Restate word for word the span of lines that opens with the line containing "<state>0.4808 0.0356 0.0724" and closes with the last line of the material. Include both ends and nothing more.
____
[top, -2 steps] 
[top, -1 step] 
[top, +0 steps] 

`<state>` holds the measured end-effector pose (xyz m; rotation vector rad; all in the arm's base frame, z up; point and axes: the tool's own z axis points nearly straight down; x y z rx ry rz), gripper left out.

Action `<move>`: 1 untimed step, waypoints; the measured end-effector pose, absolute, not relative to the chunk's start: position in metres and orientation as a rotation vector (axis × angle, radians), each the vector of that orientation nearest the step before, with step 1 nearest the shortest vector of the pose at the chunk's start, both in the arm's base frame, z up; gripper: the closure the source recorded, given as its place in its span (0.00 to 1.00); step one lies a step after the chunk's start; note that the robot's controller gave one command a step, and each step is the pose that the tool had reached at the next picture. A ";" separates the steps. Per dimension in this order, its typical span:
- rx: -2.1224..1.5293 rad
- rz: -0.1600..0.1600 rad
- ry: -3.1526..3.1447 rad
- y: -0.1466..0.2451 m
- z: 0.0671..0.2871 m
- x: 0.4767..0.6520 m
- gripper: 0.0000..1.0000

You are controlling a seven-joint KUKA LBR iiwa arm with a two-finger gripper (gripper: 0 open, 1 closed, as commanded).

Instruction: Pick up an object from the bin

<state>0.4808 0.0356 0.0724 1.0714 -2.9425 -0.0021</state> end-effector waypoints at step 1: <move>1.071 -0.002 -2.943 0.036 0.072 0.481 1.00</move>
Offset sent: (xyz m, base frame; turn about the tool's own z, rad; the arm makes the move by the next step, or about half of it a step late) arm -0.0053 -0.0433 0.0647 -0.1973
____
**SOLVED EXERCISE:**
<state>0.4808 0.0356 0.0724 1.0714 -2.9425 -0.0021</state> end-effector waypoints at step 1: <move>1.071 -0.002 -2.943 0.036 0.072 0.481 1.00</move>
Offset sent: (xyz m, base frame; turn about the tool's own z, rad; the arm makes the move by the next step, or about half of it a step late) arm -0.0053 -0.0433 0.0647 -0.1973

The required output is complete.